I cannot avoid my hipster heritage. Born into the time when ‘Ban the Bomb’ and nuclear power flirted precariously. Society wanted peace and comfort. Our parents had enough of privation. They especially wanted more electrical appliances. Colour TV and automatic(ish) washing machines were proudly shown off to neighbours. They took driving lessons and the streets began to fill up with Ford and British Leyland.
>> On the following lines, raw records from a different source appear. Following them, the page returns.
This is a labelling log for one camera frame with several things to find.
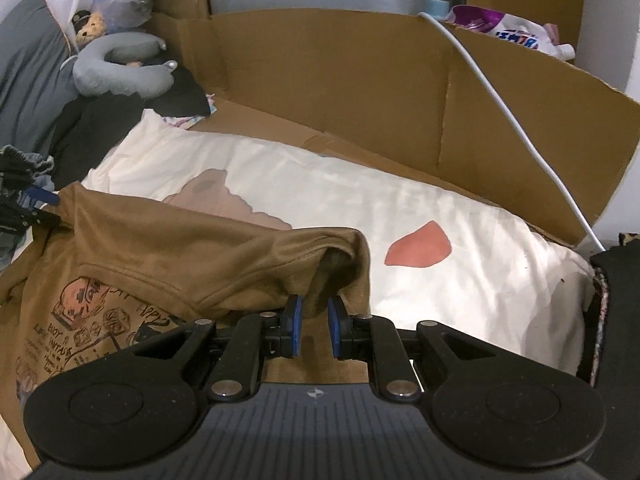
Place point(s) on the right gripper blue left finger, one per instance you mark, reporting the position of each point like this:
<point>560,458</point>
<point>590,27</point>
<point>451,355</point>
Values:
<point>286,330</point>

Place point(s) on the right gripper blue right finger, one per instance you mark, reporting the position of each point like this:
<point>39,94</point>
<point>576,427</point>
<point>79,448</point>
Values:
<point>340,328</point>

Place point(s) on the brown printed t-shirt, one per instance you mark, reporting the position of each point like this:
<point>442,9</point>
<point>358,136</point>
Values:
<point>119,270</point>

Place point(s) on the grey blue pillow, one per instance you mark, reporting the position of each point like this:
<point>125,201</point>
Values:
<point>36,80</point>

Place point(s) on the black garment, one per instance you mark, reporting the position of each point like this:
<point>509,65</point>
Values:
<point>88,128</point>

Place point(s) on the white patterned bed sheet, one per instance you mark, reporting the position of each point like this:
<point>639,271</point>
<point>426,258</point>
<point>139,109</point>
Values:
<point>433,253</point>

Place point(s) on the grey neck pillow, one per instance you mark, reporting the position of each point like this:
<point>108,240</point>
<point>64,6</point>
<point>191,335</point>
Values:
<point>116,63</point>

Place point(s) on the teddy bear toy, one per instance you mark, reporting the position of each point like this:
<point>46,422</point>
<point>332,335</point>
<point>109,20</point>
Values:
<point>88,26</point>

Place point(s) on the black storage bag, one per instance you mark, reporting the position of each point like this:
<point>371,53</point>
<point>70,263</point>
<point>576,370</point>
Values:
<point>610,361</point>

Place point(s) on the light blue bottle cap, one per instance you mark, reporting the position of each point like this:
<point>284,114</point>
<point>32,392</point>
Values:
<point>438,9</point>

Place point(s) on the purple white detergent bag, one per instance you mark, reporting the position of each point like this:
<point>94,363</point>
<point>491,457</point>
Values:
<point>508,27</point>

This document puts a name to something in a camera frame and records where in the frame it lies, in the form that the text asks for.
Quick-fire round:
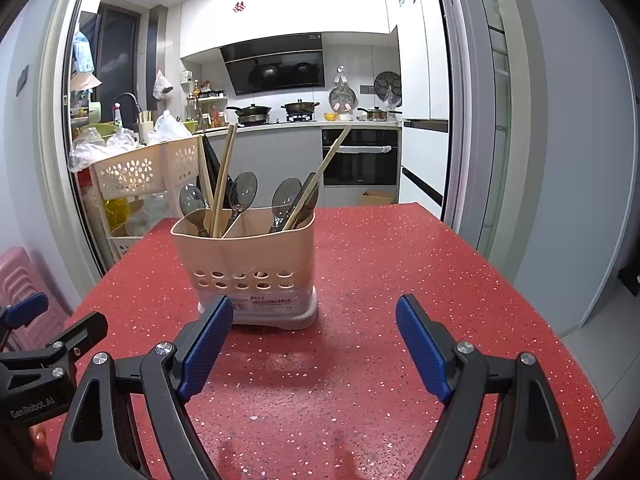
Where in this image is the dark brown spoon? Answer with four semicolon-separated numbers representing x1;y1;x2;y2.
292;183;319;229

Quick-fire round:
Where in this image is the pink plastic stool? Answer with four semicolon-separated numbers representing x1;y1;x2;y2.
1;246;68;350

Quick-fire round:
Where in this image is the beige utensil holder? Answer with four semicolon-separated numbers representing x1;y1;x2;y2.
170;208;318;330

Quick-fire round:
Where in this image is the beige perforated storage rack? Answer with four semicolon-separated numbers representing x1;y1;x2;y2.
89;136;200;262

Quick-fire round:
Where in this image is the dark spoon in holder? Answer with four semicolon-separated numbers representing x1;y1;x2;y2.
224;171;258;233

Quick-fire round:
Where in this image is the cardboard box on floor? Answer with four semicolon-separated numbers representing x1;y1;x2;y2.
360;190;396;206

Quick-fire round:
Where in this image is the dark spoon right compartment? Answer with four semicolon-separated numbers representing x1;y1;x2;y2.
269;178;302;233

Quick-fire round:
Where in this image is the wooden chopstick in holder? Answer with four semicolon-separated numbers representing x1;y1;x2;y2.
210;125;238;238

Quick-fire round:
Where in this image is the black built-in oven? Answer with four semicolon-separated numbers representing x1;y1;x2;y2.
323;128;399;186

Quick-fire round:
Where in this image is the long chopstick right compartment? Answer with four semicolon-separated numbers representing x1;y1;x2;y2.
282;125;352;231

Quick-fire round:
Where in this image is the black wok on stove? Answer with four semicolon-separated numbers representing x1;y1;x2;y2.
226;104;271;126

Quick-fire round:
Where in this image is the black pot on stove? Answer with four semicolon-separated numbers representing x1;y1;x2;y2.
282;99;320;122

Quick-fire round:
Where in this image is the black range hood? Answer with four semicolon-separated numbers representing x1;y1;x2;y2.
220;32;326;96

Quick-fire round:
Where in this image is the white refrigerator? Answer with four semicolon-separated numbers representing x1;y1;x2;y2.
386;0;450;219

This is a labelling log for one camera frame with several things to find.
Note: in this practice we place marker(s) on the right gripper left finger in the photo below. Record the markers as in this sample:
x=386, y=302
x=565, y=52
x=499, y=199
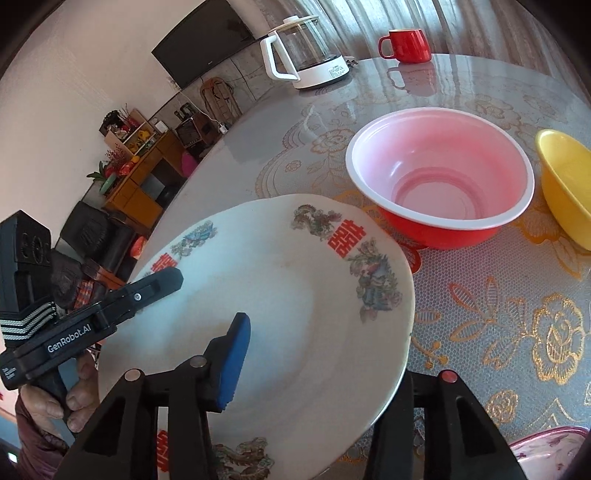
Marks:
x=120, y=439

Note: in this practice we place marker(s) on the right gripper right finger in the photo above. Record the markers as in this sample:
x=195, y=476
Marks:
x=461, y=440

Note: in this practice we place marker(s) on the white plate red characters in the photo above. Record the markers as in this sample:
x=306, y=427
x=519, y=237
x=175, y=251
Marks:
x=330, y=298

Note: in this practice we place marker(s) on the red plastic bowl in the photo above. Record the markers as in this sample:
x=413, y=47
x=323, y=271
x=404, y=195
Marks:
x=445, y=178

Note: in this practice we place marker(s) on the yellow plastic bowl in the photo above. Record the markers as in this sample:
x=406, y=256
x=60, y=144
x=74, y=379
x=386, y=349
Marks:
x=565, y=181

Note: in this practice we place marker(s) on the left hand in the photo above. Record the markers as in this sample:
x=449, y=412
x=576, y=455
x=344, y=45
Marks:
x=82, y=400

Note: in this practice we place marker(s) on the white plate purple floral rim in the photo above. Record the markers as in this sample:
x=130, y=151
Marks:
x=548, y=454

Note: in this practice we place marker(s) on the black sofa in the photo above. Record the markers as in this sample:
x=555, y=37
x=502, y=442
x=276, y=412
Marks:
x=92, y=257

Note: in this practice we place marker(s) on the wooden cabinet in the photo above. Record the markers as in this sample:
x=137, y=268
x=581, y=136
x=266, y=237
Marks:
x=142, y=195

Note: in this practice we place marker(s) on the small wooden chair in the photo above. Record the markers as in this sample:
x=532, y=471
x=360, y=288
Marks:
x=218, y=98

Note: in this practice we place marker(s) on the white glass electric kettle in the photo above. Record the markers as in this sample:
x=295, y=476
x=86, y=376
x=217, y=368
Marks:
x=300, y=52

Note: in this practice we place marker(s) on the red mug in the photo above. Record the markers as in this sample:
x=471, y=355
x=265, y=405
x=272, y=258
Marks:
x=409, y=46

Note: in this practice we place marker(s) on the beige lace curtain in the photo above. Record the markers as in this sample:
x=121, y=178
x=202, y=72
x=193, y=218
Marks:
x=499, y=30

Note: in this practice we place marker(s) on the black wall television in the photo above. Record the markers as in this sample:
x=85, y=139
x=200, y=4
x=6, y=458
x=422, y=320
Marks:
x=207, y=36

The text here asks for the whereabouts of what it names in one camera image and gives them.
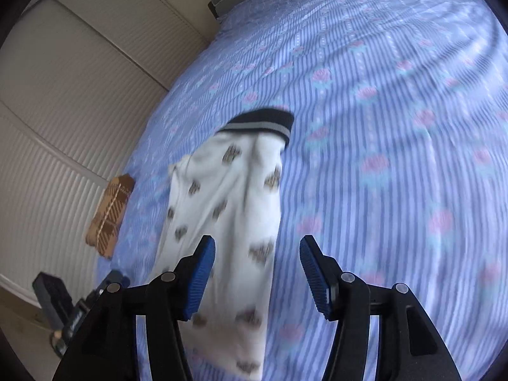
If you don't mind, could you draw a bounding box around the blue striped floral duvet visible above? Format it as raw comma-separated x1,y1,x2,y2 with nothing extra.
97,0,507,380

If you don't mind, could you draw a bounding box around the white patterned polo shirt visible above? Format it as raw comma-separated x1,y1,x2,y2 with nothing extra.
152,108,294,380

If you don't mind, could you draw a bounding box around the beige louvered wardrobe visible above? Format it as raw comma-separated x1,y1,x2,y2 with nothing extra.
1,0,207,304

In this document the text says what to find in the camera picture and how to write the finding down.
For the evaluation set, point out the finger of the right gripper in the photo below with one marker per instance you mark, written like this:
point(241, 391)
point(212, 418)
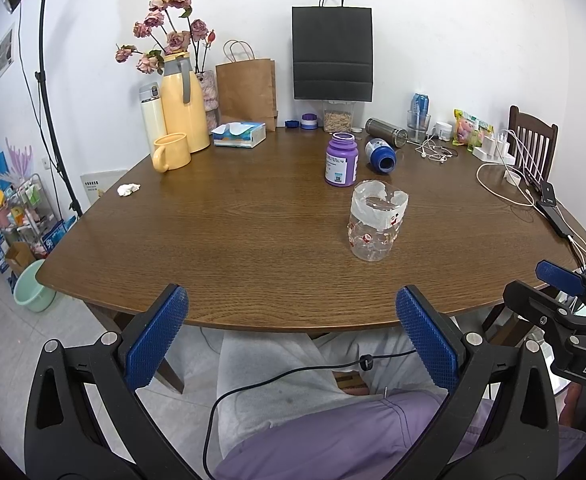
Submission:
point(534, 306)
point(564, 280)

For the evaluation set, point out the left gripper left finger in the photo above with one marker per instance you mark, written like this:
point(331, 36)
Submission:
point(84, 419)

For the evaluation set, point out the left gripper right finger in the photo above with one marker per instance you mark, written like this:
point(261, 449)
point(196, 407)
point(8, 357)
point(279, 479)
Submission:
point(498, 419)

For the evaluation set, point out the clear plastic cup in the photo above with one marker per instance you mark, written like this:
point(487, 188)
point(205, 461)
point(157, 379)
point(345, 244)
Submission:
point(376, 214)

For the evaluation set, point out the black phone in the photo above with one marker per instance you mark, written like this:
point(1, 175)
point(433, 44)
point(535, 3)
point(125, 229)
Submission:
point(549, 208)

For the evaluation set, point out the green plastic bucket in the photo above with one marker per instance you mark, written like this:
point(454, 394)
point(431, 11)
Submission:
point(29, 293)

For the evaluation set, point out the wooden chair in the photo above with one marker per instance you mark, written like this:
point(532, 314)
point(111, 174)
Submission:
point(533, 144)

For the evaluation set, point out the colourful snack packet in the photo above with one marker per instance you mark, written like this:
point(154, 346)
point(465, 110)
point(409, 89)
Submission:
point(469, 131)

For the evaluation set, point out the metal storage rack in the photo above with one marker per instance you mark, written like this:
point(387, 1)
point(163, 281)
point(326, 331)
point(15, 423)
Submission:
point(31, 214)

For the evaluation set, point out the blue lying jar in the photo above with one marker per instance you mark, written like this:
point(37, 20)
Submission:
point(381, 156)

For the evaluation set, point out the clear drinking glass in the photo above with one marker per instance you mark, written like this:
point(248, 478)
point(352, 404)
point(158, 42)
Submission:
point(418, 125)

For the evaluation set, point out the crumpled white tissue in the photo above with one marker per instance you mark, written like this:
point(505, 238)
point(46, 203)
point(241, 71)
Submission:
point(125, 190)

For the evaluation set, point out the steel thermos bottle lying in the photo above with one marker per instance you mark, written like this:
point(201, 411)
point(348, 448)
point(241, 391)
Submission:
point(394, 136)

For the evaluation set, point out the clear snack container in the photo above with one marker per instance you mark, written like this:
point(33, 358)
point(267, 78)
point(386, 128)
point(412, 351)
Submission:
point(337, 116)

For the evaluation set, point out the yellow mug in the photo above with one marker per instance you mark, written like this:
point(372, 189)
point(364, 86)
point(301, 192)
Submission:
point(171, 152)

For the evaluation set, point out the purple lid small jar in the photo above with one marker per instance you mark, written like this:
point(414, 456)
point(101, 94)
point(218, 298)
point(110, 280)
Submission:
point(309, 121)

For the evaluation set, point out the white tumbler bottle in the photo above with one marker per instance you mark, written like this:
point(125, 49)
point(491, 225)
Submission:
point(152, 113)

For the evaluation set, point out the yellow thermos jug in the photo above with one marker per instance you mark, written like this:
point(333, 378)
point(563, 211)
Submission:
point(183, 102)

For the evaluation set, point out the tissue box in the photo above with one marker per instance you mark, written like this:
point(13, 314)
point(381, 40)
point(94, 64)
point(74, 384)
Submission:
point(239, 134)

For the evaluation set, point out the black paper bag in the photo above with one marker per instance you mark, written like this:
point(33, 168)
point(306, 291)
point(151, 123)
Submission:
point(332, 52)

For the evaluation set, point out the pink patterned vase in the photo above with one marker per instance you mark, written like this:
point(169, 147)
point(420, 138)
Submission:
point(210, 97)

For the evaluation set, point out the brown paper bag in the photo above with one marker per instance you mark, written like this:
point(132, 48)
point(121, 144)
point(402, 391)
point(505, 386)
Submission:
point(246, 86)

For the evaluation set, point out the dried pink flowers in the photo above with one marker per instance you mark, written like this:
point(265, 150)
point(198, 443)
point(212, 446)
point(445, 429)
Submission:
point(174, 32)

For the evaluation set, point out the light stand tripod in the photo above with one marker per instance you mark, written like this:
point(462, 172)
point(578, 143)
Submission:
point(57, 161)

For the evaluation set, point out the white wired earphones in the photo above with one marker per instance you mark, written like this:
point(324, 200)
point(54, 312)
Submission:
point(430, 149)

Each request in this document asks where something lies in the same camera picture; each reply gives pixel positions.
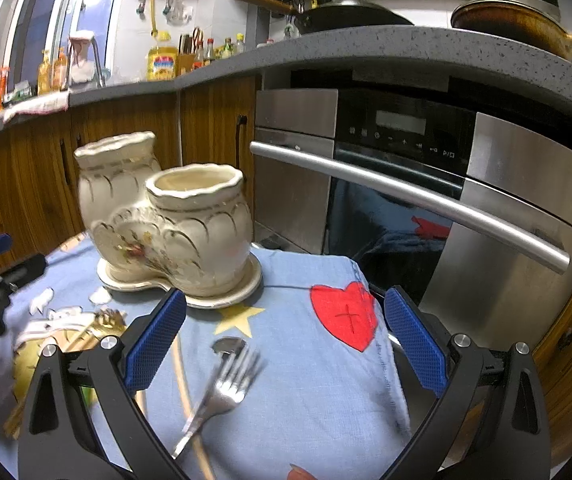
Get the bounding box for silver metal fork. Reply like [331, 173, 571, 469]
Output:
[171, 347, 260, 460]

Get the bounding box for wooden kitchen cabinets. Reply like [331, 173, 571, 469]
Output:
[0, 76, 260, 280]

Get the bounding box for silver flower-end spoon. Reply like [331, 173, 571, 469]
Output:
[211, 337, 246, 358]

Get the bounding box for blue cartoon tablecloth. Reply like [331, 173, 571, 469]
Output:
[0, 234, 411, 479]

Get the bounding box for cream ceramic double utensil holder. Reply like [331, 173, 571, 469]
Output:
[74, 131, 262, 310]

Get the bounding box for stainless steel built-in oven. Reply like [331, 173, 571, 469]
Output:
[249, 66, 572, 356]

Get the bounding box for white pink dish cloth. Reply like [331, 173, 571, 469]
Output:
[3, 90, 70, 124]

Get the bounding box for yellow cooking oil bottle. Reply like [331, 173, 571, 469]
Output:
[146, 30, 179, 81]

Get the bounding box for wooden knife block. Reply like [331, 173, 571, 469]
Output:
[176, 34, 195, 76]

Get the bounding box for grey speckled countertop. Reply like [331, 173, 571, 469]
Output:
[0, 24, 572, 149]

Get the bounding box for brown frying pan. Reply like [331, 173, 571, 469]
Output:
[451, 0, 572, 62]

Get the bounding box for black wok with wooden handle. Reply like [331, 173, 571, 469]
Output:
[236, 0, 412, 35]

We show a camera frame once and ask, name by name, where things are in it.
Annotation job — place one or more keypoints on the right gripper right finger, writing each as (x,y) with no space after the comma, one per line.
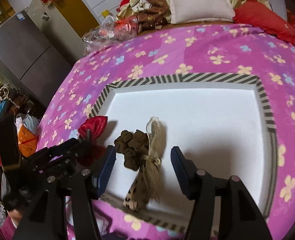
(240,217)

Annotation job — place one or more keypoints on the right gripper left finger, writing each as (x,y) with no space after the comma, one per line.
(45,217)

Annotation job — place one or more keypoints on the red satin bow clip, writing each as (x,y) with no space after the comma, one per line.
(89,132)

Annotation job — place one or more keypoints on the brown leopard scrunchie bow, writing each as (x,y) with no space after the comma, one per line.
(142,152)

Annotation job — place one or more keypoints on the orange plastic basket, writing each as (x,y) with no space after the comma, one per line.
(27,141)

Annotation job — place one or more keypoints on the striped white tray box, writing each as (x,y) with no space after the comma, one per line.
(223,122)

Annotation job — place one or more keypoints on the grey refrigerator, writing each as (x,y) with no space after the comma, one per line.
(29,60)

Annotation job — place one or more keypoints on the clear plastic bag pile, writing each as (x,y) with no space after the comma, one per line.
(111,31)

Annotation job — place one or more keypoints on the red santa plush toy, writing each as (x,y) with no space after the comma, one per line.
(123,4)

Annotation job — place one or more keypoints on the brown patterned blanket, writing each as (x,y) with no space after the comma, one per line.
(151,14)

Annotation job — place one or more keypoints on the red ruffled cushion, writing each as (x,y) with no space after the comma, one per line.
(258,15)

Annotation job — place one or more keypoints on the white small pillow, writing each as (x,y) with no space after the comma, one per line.
(186,11)

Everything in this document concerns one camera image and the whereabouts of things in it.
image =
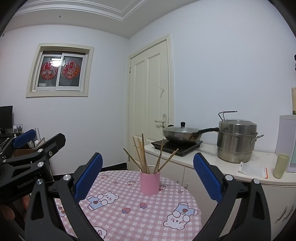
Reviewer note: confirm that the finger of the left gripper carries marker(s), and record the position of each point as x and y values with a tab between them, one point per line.
24	138
38	161

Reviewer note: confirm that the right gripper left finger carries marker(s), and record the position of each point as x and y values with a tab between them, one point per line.
43	221

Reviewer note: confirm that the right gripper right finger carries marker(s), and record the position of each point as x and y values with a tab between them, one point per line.
252	221

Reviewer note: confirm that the white kitchen counter cabinet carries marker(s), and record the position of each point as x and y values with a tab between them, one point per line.
279	193

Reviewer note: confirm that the person's left hand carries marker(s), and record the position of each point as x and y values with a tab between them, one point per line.
18	207

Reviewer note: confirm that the wooden side cabinet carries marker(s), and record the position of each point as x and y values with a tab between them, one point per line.
29	148

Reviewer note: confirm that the black computer monitor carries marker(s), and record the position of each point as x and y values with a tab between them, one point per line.
6	117

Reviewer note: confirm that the white paper booklet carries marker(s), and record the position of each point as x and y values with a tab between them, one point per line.
246	169

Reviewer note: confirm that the pale green cup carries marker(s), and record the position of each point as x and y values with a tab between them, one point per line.
281	165

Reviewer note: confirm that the window with red decals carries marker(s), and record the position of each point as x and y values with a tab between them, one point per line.
60	70

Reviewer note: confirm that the pink checkered tablecloth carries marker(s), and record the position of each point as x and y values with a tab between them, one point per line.
118	210

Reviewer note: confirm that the stainless steel steamer pot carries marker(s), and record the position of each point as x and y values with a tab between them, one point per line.
236	139

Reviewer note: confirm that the pink paper cup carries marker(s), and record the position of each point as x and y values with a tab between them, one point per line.
149	183

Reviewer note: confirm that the steel wok with lid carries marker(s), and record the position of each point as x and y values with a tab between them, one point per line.
185	134

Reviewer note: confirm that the cream panel door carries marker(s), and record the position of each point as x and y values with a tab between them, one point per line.
150	94

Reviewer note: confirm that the silver door handle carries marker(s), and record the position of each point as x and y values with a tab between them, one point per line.
163	121

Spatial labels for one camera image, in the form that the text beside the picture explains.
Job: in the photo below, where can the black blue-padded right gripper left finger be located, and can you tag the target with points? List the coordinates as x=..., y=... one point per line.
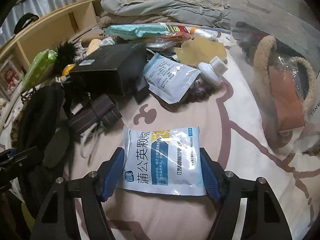
x=57, y=216

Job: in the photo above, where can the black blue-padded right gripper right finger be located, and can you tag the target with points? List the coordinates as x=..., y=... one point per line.
x=264, y=217

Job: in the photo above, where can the black knit fabric garment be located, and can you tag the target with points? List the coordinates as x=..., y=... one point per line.
x=37, y=128

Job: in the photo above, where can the blue white medicine sachet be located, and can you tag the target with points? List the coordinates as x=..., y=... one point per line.
x=163, y=162

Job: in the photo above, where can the dark striped wallet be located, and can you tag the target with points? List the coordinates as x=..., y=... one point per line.
x=102, y=109

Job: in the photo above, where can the beige fluffy tote bag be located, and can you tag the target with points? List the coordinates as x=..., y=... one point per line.
x=285, y=87

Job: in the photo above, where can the green patterned pouch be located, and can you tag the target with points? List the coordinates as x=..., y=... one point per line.
x=40, y=69

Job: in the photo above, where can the white plastic bottle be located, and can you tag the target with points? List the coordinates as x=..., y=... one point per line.
x=213, y=71

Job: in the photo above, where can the black cardboard box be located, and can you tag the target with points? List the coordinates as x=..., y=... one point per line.
x=113, y=70

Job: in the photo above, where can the black fur pompom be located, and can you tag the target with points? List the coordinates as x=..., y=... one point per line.
x=66, y=54

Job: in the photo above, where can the white medicine pouch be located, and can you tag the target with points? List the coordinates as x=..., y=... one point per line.
x=168, y=79

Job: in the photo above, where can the yellow paper piece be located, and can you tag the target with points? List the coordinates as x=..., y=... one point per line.
x=200, y=49

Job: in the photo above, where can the wooden low shelf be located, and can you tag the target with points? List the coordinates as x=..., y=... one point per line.
x=65, y=23

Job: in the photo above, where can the clear plastic storage bin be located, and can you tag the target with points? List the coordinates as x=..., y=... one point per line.
x=296, y=29

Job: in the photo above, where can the teal wet wipes pack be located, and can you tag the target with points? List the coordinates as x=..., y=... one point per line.
x=137, y=31

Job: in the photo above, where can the red snack packet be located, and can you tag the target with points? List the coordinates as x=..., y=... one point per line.
x=180, y=29

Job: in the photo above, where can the grey curtain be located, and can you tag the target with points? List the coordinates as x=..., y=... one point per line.
x=37, y=7

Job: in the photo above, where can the grey quilted duvet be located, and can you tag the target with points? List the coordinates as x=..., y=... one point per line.
x=210, y=13

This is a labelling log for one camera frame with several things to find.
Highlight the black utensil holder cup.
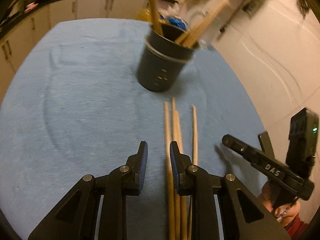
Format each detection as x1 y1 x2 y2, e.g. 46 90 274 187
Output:
137 24 200 92

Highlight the wooden chopstick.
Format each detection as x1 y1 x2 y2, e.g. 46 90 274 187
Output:
187 104 199 240
164 101 176 239
175 110 188 240
142 0 164 37
175 2 229 49
182 0 234 49
147 0 164 37
174 0 234 45
171 98 181 239

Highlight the yellow plastic bag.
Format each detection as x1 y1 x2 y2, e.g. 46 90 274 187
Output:
135 8 152 23

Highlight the person's right hand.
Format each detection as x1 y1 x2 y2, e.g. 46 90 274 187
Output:
258 180 302 228

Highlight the blue plastic bag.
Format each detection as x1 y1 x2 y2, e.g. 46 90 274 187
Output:
165 16 188 31

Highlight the blue towel table cover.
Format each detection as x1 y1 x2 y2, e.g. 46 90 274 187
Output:
1 19 266 239

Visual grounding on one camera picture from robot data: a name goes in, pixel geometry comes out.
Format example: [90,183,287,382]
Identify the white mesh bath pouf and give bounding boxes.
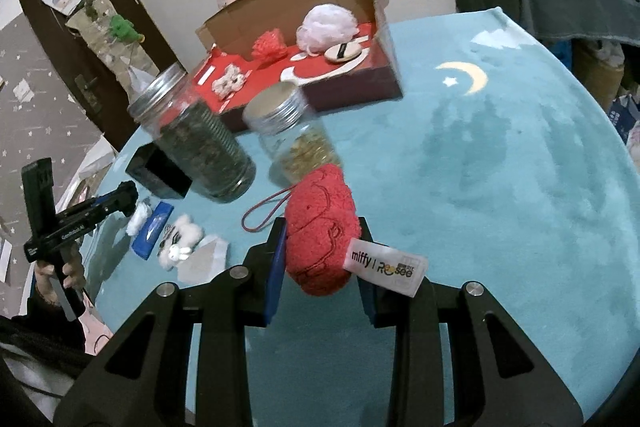
[296,3,359,56]

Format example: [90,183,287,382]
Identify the small jar gold beads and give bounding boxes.
[242,81,342,184]

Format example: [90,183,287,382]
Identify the red bunny sponge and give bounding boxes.
[241,162,430,298]

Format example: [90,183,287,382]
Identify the white translucent pouch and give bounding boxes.
[178,235,229,286]

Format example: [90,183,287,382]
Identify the beige powder puff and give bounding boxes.
[323,40,362,64]

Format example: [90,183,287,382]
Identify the beige hanging organizer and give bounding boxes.
[65,0,160,96]

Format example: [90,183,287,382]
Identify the coral crochet scrubber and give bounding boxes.
[252,28,288,64]

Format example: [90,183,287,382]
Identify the teal plush table cover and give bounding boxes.
[81,9,639,426]

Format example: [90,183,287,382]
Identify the black patterned box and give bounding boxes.
[126,142,192,199]

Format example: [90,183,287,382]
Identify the blue sponge pack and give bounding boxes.
[131,202,174,260]

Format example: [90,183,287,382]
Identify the cream crochet scrunchie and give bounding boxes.
[212,64,246,101]

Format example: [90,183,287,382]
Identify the red cardboard box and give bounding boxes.
[194,0,402,132]

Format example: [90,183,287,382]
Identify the dark wooden door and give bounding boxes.
[18,0,178,150]

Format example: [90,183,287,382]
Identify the large jar dark contents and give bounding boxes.
[128,63,256,202]

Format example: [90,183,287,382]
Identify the person left hand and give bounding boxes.
[34,241,87,308]

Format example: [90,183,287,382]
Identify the white fluffy bunny clip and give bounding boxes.
[158,213,204,271]

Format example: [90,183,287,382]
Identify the plastic bag on door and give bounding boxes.
[127,66,155,103]

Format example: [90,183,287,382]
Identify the small white cotton roll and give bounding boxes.
[126,202,153,237]

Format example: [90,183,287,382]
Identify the green plush toy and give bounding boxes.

My generation had been shown the way. Mine was the generation when it was possible for ordinary kids to go to university. They even paid us to go. We saw a different life to the one my parents had ever dreamed of. We became the fondue set generation. One of the things that changed significantly was our food. No more stew. Fondue was the way. Dinner parties with wine (fashionably homemade) and Black Forest gateau (probably fashionably frozen). My parents would never have had a dinner party.
I went to school at a time when we were taught cookery. If you were a girl that is. Education was segregated in those days. Girls spent a morning a week in the domestic science room, learning how to wash socks in a twin-tub and how to cook a ‘square meal’ for the family. We learned to cook things that my parents found more than a little pretentious, sometimes with the noun and the verb swapped over to make it sound vaguely French. Like ‘plaice mornay’, which was a bit of grilled fish with cheddar cheese on top. We learned how to encase common sausagemeat in plaited flaky pastry, topped with more cheddar cheese, and the art of quiche. My domestic science teacher dared to describe the greasy onion and bacon confection, with yet more cheddar cheese, as ‘Quiche Lorraine’… No one knew how to pronounce ‘quiche’ so it sounded ironically like ‘kitch’. We didn’t learn how to make ‘stew’ but we did do toad in the hole during the ‘uses of batter’ segment of the course. This was the primrose path to the pancake filled with savoury things in sauces.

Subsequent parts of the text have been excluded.